Мертвящее однообразие зимней жизни в форте не располагало к доброте и дружелюбию. Должно быть, Уэсселс переносил зимнюю обстановку легче, чем другие офицеры; он был словно предназначен для нее самой природой; сотня мелких обязанностей: ремонт зданий, обучение солдат, проверка складов, очистка двора от сугробов, тренировка лошадей — все это поглощало его целиком, составляло смысл той жизни, которую он избрал для себя; его тесный упорядоченный мирок полностью укладывался в рамки армейской рутины, дававшей ему содержание и форму, которых иначе он был бы лишен.
Но для других офицеров короткие дни и длинные вечера тянулись с ужасающим однообразием. В форте Робинсон не было ни женского общества, ни музыки, ни книг, ни иных развлечений, кроме все того же грошового покера да нескончаемого виста. Среди рядовых с каждым днем росло мрачное озлобление; среди офицеров то и дело вспыхивали ссоры по самому ничтожному поводу; они впадали в бешенство, в тоску, молчали по целым дням и неделям, и частенько дело доходило до пощечин и даже драки — но у Уэсселса хватало здравого смысла смотреть на это сквозь пальцы. Ему случалось видеть, как в захолустных военных фортах ненависть и злоба разгорались с такой силой, что нередко бывали случаи убийства, а столь вопиющего нарушения порядка во вверенном ему форте он боялся пуще всего.
Он пытался развлечь потерявших душевное равновесие офицеров, посылая их в наряд за дровами, но дальше этого его воображение не шло. За обедом в офицерской столовой он сам говорил так мало, что даже не замечал, каковы разговоры окружающих — веселые или мрачные.
А тем временем индейцы томились в тюрьме, — страшные, умирающие остатки того, что некогда было самым гордым племенем, кочующим по зеленым океанам Америки.
* * *
Приказ из Вашингтона явился желанным развлечением. Он сулил хоть какое-то дело; во всяком случае, можно было наметить план и действовать. Уэсселс возвестил об этом за обедом.
— Они поедут обратно, — сказал он.
— Обратно? — разговоры прекратились, все подняли головы и уставились на капитана.
— Шайены? — догадался кто-то.
— Я так и думал, что их вернут обратно, — заметил Аллен. — Хотя, по-моему, это чорт знает что.
— Не близкий путь, — присвистнул кто-то.

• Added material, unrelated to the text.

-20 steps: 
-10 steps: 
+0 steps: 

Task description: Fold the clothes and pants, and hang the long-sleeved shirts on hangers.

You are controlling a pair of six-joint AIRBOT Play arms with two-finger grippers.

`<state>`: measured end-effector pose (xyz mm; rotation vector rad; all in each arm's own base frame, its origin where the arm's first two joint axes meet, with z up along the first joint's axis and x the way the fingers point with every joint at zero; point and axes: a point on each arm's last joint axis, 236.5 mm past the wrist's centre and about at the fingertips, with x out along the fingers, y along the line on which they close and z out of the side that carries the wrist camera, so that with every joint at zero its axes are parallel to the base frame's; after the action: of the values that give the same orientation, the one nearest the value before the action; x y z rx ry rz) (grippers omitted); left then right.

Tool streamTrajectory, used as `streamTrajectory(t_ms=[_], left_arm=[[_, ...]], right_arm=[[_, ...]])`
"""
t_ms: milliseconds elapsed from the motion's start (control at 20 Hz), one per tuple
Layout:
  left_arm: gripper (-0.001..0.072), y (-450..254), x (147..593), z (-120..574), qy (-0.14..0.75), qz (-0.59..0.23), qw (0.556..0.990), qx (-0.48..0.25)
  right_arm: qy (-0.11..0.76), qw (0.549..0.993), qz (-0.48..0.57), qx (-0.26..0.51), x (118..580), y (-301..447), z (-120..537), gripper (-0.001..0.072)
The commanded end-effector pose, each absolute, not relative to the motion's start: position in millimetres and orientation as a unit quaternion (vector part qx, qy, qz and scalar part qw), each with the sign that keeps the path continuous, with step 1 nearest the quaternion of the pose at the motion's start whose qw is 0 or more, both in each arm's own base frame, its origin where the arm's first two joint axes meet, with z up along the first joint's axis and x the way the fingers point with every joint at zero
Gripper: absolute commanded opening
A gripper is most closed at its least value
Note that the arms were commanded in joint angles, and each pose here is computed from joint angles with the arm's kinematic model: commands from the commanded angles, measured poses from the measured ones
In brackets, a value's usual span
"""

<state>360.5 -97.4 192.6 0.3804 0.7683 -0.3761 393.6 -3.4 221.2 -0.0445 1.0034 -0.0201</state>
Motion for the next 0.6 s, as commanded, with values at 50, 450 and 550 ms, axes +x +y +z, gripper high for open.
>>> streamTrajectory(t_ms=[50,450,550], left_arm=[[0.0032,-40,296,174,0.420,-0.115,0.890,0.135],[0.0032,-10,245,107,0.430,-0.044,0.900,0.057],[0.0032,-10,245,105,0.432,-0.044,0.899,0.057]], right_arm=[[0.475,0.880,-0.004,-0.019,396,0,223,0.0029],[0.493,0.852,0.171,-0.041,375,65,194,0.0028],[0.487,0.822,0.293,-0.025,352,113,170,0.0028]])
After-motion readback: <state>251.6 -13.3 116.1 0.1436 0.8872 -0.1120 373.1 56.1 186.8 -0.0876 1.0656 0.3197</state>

Всем им смертельно надоела зима, надоел форт, тоскливая вереница дней; каждый надеялся, что его назначат сопровождать шайенов на Территорию, в страну солнца.
— Кто повезет их и когда?
Уэсселс пожал плечами. Для него это не имело особого значения; лично он, как командир поста, обязан был дотянуть зиму в форте Робинсон, — и с него достаточно. Врум или даже Бекстер с неполным эскадроном может доставить индейцев на место. Без них жизнь в форте станет проще.
— На этой неделе, я полагаю, — сказал он.
— Не очень-то им понравится…
— Безусловно…
— Вы не думаете, что они могут взбунтоваться?
— Поедут, — сказал Уэсселс. — Что им остается делать?
Метис Джемс Роуленд, сын шайенки и белого, узнав о заключении индейцев в тюрьму, пришел на пост, надеясь получить работу в качестве переводчика. Полковник Карлтон нанял его, положив ему пол-оклада и полпайка. Его-то Уэсселс и послал в барак сказать Тупому Ножу и другим вождям, чтобы они явились к нему на совет. Уэсселс пригласил также Врума и Бекстера, и, в ожидании вождей, они втроем уселись в его кабинете, попыхивая сигарами.
Окно выходило во двор, и за покрытым снегом учебным плацем отчетливо было видно длинное здание барака. Позади него снежная пелена уходила в лесистые холмы, где темнозелеными волнами колыхались низкорослые сосны. Небо было серое и давящее, солнце словно потеряло счет часам. В пустынных просторах Дакоты подымалась метель, и Врум угрюмо сказал:
— Опять снег.
— Похоже, — согласился Уэсселс, рассматривая кончик своей сигары.
— А что, если нас занесет?
Уэсселс пожал плечами. — Я предпочитаю настоящую гаванну, — сказал он, все еще разглядывая сигару.
— Если я поеду на юг, я пришлю хороших сигар.
— Я думал послать Бекстера, — сказал Уэсселс, трогая наросший на сигаре столбик пепла. Врум — полный, румяный блондин — поднялся, подошел к окну и принялся протирать стекло розовой, поросшей рыжеватыми волосками рукой. Протерев стекло дочиста, он сказал Уэсселсу:
— Вон они идут.
Бекстер сказал: — Не близкий путь… — Он был невозмутим, худ и молод; через плечо Врума он вглядывался в снежную даль, как будто пытаясь вызвать в своем воображении тысячу миль заснеженного пространства.